INFN Sezione di Roma

Rome, Italy

[email protected]

INFN Sezione di Roma and PhD Program in Behavioural Neuroscience, “Sapienza” University of Rome

Rome, Italy

[email protected]

INFN Sezione di Roma

Rome, Italy

{first-name.family-name}@roma1.infn.it

INFN Sezione di Tor Vergata and Electronic Engineering Dept., University of Roma “Tor Vergata”

Rome, Italy

[email protected]

Francesco Simula1, Elena Pastorelli2, Pier Stanislao Paolucci1, Michele Martinelli1, Alessandro Lonardo1,

Andrea Biagioni1, Cristiano Capone1, Fabrizio Capuani1, Paolo Cretaro1, Giulia De Bonis1,

Francesca Lo Cicero1, Luca Pontisso1, Piero Vicini1 and Roberto Ammendola3

1INFN Sezione di Roma

Rome, Italy

{first-name.family-name}@roma1.infn.it

2INFN Sezione di Roma and PhD Program in Behavioural Neuroscience, “Sapienza” University of Rome

Rome, Italy

[email protected]

3INFN Sezione di Tor Vergata and Electronic Engineering Dept., University of Roma “Tor Vergata”

Rome, Italy

[email protected]

Abstract

We profile the impact of computation and inter-processor communication on the energy consumption and on the scaling of cortical simulations approaching the real-time regime on distributed computing platforms. Also, the speed and energy consumption of processor architectures typical of standard HPC and embedded platforms are compared. We demonstrate the importance of the design of low-latency interconnect for speed and energy consumption. The cost of cortical simulations is quantified using the Joule per synaptic event metric on both architectures. Reaching efficient real-time on large scale cortical simulations is of increasing relevance for both future bio-inspired artificial intelligence applications and for understanding the cognitive functions of the brain, a scientific quest that will require to embed large scale simulations into highly complex virtual or real worlds. This work stands at the crossroads between the WaveScalES experiment in the Human Brain Project (HBP), which includes the objective of large scale thalamo-cortical simulations of brain states and their transitions, and the ExaNeSt and EuroExa projects, that investigate the design of an ARM-based, low-power High Performance Computing (HPC) architecture with a dedicated interconnect scalable to million of cores; simulation of deep sleep Slow Wave Activity (SWA) and Asynchronous aWake (AW) regimes expressed by thalamo-cortical models are among their benchmarks.

Index Terms:

neural network; real-time; energy-to-solution; interconnect; scaling; distributed computing;

I Introduction

In modern HPC and embedded systems, the most constraining limits to scaling are those related to power draw and dissipation. In HPC the electricity bill is the main contributor to the total cost of running an application so that energy-efficiency is becoming a fundamental requirement for large scale platforms, and power is a critical design figure for any embedded system. In this context, the feasibility of a computing system must not only pass through performance assessment of processors but also their performance-per-watt ratio. Several scientific communities are exploring non-traditional many-core processors architectures looking for a better tradeoff between time-to-solution and energy-to-solution. Some architectures of this kind are the Graphics Processing Unit (GPU) or those like the MPSoC that come from the embedded world, where ARM-based System-on-Chip designs dominate the market of low-power and battery-powered devices such as tablets and smartphones.

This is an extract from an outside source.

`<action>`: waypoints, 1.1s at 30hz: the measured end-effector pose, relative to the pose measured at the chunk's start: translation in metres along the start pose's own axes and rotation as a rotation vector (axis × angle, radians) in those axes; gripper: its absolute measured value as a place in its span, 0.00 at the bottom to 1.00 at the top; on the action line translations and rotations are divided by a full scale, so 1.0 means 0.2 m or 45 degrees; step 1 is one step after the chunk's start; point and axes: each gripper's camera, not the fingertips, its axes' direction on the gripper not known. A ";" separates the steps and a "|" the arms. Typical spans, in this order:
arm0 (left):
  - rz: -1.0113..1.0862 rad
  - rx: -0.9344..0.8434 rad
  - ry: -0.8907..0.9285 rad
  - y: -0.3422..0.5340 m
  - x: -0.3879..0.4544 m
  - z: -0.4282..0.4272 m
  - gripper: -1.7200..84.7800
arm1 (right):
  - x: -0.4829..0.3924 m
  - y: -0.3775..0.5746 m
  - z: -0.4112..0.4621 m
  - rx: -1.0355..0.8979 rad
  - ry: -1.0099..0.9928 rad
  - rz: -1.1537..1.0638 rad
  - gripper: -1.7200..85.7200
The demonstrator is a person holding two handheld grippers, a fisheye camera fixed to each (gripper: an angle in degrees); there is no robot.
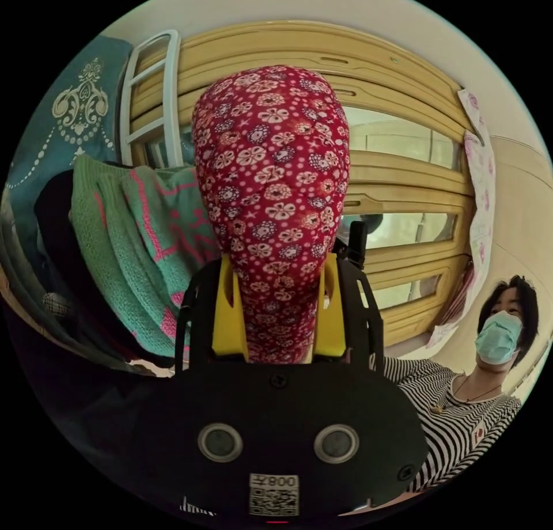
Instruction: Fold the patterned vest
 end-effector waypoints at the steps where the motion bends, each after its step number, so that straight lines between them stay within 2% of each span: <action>1: -0.062 -0.005 -0.090 -0.01 -0.07 0.08 0.25 | 0.01 -0.02 0.02 -0.024 0.061 0.000 0.12; 3: -0.174 0.028 -0.154 -0.01 -0.18 0.16 0.25 | 0.08 -0.06 0.13 -0.157 0.124 0.039 0.12; 5: -0.221 0.066 -0.128 0.00 -0.24 0.25 0.25 | 0.10 -0.06 0.13 -0.169 0.110 0.048 0.12; 8: -0.173 0.027 -0.205 -0.02 -0.19 0.38 0.25 | 0.05 -0.03 -0.02 -0.063 0.141 0.029 0.12; 14: -0.174 0.033 -0.299 0.01 -0.17 0.63 0.26 | -0.28 0.10 -0.34 0.173 0.551 -0.132 0.09; 17: -0.175 0.022 -0.315 0.05 -0.16 0.73 0.26 | -0.41 0.13 -0.38 0.300 0.497 -0.217 0.05; 19: -0.184 0.017 -0.330 0.06 -0.14 0.77 0.26 | -0.43 0.09 -0.27 0.155 0.445 -0.309 0.03; 21: -0.167 0.000 -0.375 0.08 -0.11 0.79 0.25 | -0.35 0.05 0.00 -0.166 0.579 -0.301 0.03; 24: -0.043 0.012 -0.539 0.14 0.00 0.78 0.20 | -0.34 0.10 0.03 -0.071 0.627 -0.305 0.02; 28: 0.278 0.126 -0.663 0.21 0.28 0.82 0.11 | -0.37 0.11 0.02 -0.070 0.657 -0.346 0.02; 30: 0.415 0.015 -0.718 0.18 0.38 0.98 0.08 | -0.37 0.11 0.03 -0.066 0.666 -0.372 0.02; 33: 0.498 -0.312 -0.812 0.12 0.37 1.34 0.05 | -0.34 0.14 0.03 -0.041 0.637 -0.365 0.02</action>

A number of research projects are active in trying to design an actual HPC platform along this direction. The Mont-Blanc project [1, 2], coordinated by the Barcelona Supercomputing Center, has deployed two generations of HPC clusters based on ARM processors, developing also the corresponding ecosystem of HPC tools targeted to this architecture. Another example is the EU-FP7 EuroServer [3] project, coordinated by CEA, which aims to design and prototype technology, architecture, and systems software for the next generation of datacenter “microservers”, exploiting 64-bit ARM cores.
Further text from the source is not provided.